> _What is being asked_
Starting at the line that contains "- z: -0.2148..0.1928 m" and ending at the line that contains "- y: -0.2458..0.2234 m", the lines below are to be given again exactly, with nothing added.
◆ ◆ ◆
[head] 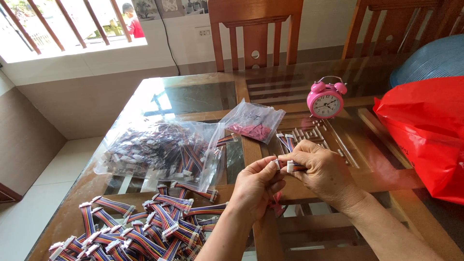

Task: Manually assembling small electronic wire harnesses by attaching pink plastic connectors to the ends.

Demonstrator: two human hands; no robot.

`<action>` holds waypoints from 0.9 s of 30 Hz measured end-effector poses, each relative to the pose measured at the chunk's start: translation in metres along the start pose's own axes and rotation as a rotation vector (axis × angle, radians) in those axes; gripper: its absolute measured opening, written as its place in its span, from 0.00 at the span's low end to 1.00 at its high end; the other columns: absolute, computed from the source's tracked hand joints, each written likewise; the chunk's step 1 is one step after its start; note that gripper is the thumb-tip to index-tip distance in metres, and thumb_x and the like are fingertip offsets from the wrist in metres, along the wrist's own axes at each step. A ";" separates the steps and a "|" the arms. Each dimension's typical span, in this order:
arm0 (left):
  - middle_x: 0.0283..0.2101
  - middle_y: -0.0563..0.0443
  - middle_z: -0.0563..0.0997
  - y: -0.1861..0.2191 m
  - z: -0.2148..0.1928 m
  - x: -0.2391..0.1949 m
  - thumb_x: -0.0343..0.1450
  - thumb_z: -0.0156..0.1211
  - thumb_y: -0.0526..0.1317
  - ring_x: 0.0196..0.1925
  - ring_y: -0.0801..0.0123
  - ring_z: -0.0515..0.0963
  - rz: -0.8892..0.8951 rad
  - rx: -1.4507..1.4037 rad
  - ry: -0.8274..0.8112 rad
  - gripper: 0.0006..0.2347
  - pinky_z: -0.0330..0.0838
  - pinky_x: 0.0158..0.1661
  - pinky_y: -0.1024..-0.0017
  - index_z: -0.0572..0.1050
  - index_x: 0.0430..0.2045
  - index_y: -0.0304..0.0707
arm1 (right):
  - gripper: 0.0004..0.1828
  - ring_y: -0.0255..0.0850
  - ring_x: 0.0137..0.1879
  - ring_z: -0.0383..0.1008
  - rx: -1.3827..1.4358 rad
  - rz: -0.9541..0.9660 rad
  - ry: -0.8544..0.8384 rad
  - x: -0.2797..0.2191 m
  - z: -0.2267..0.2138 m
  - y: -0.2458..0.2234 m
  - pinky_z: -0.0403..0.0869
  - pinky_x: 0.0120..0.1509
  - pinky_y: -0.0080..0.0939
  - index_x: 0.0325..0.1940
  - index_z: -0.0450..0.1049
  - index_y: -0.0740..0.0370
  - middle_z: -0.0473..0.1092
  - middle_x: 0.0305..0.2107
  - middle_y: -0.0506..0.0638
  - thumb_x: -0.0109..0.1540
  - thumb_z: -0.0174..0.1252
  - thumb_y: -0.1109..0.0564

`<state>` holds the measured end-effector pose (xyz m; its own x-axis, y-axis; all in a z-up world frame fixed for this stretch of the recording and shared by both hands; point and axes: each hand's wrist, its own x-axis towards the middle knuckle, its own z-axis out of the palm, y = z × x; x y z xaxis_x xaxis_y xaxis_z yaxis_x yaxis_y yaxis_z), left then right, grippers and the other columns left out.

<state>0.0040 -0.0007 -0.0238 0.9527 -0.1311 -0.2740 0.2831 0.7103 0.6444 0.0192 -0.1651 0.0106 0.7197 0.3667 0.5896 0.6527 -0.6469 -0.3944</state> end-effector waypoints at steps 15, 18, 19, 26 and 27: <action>0.32 0.39 0.83 -0.012 -0.003 0.007 0.68 0.61 0.33 0.29 0.65 0.81 0.065 0.110 0.026 0.09 0.77 0.32 0.73 0.77 0.39 0.32 | 0.16 0.31 0.31 0.74 -0.110 -0.056 0.043 -0.007 0.004 0.007 0.70 0.32 0.34 0.44 0.81 0.39 0.72 0.32 0.35 0.51 0.65 0.53; 0.25 0.48 0.80 -0.015 -0.016 0.021 0.63 0.68 0.37 0.24 0.74 0.74 0.318 0.304 0.022 0.09 0.71 0.26 0.75 0.80 0.31 0.31 | 0.17 0.41 0.47 0.77 0.022 -0.181 0.010 -0.011 0.017 0.028 0.70 0.50 0.39 0.51 0.79 0.46 0.73 0.44 0.47 0.59 0.55 0.51; 0.27 0.54 0.79 -0.013 -0.017 0.017 0.65 0.65 0.38 0.27 0.78 0.74 0.326 0.386 -0.038 0.06 0.69 0.30 0.79 0.80 0.31 0.36 | 0.19 0.36 0.49 0.77 -0.007 -0.155 0.007 -0.014 0.026 0.043 0.70 0.51 0.35 0.52 0.78 0.41 0.74 0.46 0.43 0.58 0.55 0.49; 0.33 0.52 0.85 0.015 -0.004 -0.020 0.64 0.72 0.37 0.30 0.82 0.84 0.092 0.244 0.048 0.11 0.80 0.37 0.92 0.82 0.38 0.37 | 0.09 0.50 0.27 0.65 0.813 0.969 0.018 0.015 0.055 0.059 0.61 0.32 0.47 0.25 0.80 0.81 0.68 0.22 0.60 0.55 0.72 0.69; 0.33 0.52 0.85 0.016 -0.001 -0.023 0.64 0.72 0.37 0.30 0.82 0.84 0.088 0.241 0.046 0.11 0.80 0.37 0.92 0.82 0.38 0.37 | 0.09 0.50 0.27 0.65 0.808 0.972 0.019 0.014 0.051 0.054 0.61 0.32 0.47 0.25 0.80 0.81 0.68 0.22 0.60 0.55 0.72 0.69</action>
<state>-0.0139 0.0146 -0.0078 0.9705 -0.0402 -0.2378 0.2222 0.5319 0.8171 0.0763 -0.1611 -0.0385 0.9832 -0.0432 -0.1772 -0.1793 -0.0488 -0.9826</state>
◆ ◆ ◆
> _Response to this exercise_
  - z: -0.2148..0.1928 m
  - x: -0.2391..0.1949 m
  - thumb_x: -0.0343..0.1450
  - thumb_z: -0.0156..0.1211
  - thumb_y: -0.0526..0.1317
  - ring_x: 0.0196..0.1925
  - ring_y: -0.0801..0.0123
  - ring_z: -0.0515..0.0963
  - rz: -0.8892..0.8951 rad
  - rx: -1.4507..1.4037 rad
  - ry: -0.8274..0.8112 rad
  - gripper: 0.0006..0.2347
  - pinky_z: -0.0330..0.0838
  - pinky_x: 0.0158..0.1661
  - pinky_y: -0.1024..-0.0017
  - index_z: -0.0572..0.1050
  - index_x: 0.0430..0.2045
  - index_y: -0.0304..0.0707
arm1 (right):
  - gripper: 0.0004..0.1828
  - ring_y: -0.0255..0.0850
  - ring_x: 0.0137..0.1879
  - ring_z: -0.0383..0.1008
  - rx: -1.3827..1.4358 rad
  - rz: -0.9541..0.9660 rad
  - ry: -0.8544..0.8384 rad
  - x: -0.2797..0.2191 m
  - z: -0.2267..0.2138 m
  - y: -0.2458..0.2234 m

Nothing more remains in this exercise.